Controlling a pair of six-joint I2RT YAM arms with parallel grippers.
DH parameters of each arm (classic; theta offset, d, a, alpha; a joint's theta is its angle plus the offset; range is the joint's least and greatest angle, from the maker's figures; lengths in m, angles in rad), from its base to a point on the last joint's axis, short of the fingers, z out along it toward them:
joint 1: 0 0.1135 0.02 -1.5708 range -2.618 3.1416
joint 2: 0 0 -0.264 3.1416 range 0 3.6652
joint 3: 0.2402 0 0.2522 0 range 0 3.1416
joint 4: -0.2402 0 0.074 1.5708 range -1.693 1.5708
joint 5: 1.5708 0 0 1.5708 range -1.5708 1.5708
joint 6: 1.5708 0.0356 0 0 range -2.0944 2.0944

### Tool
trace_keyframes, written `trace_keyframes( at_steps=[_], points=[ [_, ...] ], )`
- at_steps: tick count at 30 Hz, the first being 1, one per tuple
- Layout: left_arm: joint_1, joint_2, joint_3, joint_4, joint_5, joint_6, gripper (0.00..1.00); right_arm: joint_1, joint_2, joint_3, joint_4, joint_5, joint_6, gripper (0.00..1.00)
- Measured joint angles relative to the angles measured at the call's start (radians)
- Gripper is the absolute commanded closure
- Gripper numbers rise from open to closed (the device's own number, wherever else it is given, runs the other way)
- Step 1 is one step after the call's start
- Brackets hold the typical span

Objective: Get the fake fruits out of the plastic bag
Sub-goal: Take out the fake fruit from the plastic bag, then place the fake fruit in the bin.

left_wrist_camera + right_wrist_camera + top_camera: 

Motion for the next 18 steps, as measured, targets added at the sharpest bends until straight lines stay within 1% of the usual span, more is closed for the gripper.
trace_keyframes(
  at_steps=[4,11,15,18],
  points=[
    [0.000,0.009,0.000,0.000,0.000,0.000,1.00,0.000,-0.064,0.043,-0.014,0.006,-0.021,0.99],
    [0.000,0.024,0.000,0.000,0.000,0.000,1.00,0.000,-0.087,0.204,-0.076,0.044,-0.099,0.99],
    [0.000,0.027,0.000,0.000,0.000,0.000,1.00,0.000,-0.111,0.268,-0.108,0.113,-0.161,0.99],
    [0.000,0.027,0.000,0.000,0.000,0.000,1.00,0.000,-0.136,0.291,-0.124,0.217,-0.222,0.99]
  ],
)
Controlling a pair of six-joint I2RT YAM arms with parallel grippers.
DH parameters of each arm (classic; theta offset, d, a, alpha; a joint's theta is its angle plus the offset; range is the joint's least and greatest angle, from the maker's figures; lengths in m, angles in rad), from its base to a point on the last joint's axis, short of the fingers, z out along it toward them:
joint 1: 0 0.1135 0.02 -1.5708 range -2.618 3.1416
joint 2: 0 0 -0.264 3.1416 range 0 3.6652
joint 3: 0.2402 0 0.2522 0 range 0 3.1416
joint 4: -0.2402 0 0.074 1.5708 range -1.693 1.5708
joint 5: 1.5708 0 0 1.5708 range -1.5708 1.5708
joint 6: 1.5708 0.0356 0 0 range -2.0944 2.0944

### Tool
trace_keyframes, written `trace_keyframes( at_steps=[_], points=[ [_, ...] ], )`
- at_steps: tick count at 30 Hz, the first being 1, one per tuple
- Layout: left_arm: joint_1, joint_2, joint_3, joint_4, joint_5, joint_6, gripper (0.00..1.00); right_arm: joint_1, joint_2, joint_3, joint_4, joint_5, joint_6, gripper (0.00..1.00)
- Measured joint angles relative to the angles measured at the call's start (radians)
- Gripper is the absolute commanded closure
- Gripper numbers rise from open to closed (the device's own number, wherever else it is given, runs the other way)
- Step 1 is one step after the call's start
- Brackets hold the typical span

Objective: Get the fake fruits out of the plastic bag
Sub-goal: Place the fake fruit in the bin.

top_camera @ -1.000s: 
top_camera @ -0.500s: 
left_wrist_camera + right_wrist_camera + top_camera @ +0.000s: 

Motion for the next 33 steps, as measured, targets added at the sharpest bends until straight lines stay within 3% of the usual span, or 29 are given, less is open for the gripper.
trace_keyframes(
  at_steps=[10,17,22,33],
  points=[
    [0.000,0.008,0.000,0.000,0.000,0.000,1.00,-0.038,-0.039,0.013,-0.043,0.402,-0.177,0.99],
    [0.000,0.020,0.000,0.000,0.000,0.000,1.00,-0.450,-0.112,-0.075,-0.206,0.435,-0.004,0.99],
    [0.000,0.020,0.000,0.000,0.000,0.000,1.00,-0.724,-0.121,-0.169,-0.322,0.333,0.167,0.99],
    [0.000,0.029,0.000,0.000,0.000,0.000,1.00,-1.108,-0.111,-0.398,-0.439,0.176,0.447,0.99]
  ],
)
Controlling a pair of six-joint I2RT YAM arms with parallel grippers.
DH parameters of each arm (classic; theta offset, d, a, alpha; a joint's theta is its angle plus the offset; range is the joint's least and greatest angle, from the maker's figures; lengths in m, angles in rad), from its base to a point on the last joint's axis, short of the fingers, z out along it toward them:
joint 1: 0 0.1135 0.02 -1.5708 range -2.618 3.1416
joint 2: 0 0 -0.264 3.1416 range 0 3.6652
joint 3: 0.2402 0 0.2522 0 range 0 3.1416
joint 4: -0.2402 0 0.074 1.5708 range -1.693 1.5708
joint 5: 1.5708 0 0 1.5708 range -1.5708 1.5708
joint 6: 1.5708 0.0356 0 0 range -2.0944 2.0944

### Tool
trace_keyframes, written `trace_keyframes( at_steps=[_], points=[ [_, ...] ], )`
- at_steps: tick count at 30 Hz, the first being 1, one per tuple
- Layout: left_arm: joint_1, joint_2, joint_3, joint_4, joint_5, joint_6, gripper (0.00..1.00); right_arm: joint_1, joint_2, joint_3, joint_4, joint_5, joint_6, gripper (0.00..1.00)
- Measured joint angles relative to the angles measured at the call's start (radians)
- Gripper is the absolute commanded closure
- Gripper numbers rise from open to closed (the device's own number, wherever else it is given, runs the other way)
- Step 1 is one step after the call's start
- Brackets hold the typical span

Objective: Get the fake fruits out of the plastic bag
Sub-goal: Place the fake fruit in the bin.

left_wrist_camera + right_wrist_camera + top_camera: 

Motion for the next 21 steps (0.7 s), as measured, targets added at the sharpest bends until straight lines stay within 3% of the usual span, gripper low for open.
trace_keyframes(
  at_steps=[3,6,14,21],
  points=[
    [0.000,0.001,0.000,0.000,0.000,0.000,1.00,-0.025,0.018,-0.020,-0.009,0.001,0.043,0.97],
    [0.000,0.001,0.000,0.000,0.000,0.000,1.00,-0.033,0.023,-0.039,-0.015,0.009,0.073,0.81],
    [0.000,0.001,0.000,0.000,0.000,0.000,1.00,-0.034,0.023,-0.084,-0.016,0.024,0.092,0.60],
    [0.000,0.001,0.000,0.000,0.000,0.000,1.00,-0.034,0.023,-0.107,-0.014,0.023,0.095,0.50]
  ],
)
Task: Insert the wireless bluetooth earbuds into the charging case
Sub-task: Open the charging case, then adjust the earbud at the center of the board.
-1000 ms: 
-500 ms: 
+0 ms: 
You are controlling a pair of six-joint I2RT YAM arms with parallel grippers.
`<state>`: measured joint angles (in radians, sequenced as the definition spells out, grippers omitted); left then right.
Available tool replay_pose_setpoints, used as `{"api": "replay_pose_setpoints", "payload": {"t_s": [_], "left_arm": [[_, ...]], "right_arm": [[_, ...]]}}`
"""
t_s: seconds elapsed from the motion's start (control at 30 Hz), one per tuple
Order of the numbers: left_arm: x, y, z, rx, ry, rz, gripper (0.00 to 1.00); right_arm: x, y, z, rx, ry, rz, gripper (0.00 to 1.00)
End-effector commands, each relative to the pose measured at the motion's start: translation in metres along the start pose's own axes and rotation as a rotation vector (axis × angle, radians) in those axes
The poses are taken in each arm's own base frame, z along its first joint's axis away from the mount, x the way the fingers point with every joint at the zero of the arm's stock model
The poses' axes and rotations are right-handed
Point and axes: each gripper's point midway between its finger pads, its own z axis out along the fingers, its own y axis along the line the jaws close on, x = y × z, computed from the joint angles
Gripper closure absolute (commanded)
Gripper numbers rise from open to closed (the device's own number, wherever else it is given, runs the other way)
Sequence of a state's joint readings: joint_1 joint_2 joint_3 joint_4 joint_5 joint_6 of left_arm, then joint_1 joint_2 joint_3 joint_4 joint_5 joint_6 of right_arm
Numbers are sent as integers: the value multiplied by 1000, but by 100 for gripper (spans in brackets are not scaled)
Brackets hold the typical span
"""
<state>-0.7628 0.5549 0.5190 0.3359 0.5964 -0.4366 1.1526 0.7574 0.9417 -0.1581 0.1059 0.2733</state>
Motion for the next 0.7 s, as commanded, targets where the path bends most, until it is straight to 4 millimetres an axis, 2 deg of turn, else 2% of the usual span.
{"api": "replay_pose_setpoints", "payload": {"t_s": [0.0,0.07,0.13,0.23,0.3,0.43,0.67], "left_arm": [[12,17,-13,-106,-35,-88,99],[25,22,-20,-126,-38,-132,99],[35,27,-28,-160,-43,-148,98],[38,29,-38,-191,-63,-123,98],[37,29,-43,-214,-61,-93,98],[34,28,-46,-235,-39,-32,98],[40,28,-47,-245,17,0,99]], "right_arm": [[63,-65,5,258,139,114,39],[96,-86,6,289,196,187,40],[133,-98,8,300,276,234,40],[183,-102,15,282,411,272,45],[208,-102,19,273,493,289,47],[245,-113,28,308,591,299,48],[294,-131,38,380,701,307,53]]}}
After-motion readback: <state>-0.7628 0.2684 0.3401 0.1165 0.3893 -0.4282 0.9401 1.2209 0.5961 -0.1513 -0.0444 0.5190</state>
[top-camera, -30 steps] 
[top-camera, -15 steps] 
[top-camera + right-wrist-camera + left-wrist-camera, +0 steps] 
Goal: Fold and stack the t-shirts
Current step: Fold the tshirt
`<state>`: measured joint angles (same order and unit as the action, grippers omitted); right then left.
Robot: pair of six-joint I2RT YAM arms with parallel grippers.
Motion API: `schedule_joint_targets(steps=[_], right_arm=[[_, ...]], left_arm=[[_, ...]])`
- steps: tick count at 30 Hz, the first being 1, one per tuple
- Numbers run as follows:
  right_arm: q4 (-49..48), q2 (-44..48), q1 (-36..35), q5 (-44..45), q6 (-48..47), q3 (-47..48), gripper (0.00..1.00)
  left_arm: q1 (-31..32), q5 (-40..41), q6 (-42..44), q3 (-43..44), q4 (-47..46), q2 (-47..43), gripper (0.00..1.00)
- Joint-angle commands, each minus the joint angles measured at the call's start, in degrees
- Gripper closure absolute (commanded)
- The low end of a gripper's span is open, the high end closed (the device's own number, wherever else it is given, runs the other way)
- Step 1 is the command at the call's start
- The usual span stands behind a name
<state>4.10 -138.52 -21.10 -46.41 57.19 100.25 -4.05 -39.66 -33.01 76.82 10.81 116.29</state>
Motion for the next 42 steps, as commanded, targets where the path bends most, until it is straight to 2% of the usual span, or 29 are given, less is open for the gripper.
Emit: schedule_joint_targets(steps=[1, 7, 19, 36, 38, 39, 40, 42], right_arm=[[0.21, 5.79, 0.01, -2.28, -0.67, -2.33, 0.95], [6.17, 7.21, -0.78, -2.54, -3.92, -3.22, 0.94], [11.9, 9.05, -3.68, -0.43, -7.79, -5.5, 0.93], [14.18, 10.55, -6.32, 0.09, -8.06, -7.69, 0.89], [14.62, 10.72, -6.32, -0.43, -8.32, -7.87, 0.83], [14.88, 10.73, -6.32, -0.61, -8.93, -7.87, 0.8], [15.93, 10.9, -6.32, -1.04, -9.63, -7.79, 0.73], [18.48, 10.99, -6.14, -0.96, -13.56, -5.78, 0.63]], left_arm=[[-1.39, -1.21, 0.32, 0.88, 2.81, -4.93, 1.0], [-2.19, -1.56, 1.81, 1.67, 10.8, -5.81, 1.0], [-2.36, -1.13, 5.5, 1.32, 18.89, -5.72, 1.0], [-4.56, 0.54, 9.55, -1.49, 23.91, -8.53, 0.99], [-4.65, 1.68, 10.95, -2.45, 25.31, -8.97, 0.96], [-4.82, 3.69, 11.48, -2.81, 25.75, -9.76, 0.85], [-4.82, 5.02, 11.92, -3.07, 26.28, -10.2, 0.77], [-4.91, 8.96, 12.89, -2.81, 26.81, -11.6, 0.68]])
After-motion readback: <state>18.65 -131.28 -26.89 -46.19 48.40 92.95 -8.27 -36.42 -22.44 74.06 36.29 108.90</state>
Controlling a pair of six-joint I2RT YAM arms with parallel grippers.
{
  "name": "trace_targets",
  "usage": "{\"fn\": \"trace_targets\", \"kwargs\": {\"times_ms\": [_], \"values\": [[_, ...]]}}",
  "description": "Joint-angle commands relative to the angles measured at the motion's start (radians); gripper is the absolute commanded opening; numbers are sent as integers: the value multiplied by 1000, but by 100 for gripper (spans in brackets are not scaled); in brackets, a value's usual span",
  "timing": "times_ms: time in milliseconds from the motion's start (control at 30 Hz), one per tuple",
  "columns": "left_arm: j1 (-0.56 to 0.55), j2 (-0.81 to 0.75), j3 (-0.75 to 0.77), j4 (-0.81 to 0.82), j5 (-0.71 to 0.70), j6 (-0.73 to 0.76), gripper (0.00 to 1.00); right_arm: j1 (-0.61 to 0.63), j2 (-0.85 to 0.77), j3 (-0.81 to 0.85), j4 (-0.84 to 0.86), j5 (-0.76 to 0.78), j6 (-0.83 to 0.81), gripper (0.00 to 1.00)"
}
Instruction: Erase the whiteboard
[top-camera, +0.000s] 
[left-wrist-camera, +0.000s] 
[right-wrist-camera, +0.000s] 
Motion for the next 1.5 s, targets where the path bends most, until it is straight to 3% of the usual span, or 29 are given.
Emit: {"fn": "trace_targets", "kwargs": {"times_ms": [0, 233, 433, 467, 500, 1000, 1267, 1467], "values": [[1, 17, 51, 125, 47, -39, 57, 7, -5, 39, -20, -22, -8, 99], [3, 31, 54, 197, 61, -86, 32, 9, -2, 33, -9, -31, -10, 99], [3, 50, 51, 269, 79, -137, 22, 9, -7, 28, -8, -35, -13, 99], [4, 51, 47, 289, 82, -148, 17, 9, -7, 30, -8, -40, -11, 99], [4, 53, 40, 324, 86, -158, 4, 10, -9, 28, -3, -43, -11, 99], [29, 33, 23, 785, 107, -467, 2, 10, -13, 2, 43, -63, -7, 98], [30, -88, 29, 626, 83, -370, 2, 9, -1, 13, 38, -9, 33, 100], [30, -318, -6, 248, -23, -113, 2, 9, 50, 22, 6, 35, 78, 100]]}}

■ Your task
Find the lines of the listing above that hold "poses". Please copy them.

■ Output below
The poses are taken in each arm's own base frame, z along its first joint's axis away from the mount, x the way the fingers point with every joint at the zero of the arm's stock model
The poses' axes and rotations are right-handed

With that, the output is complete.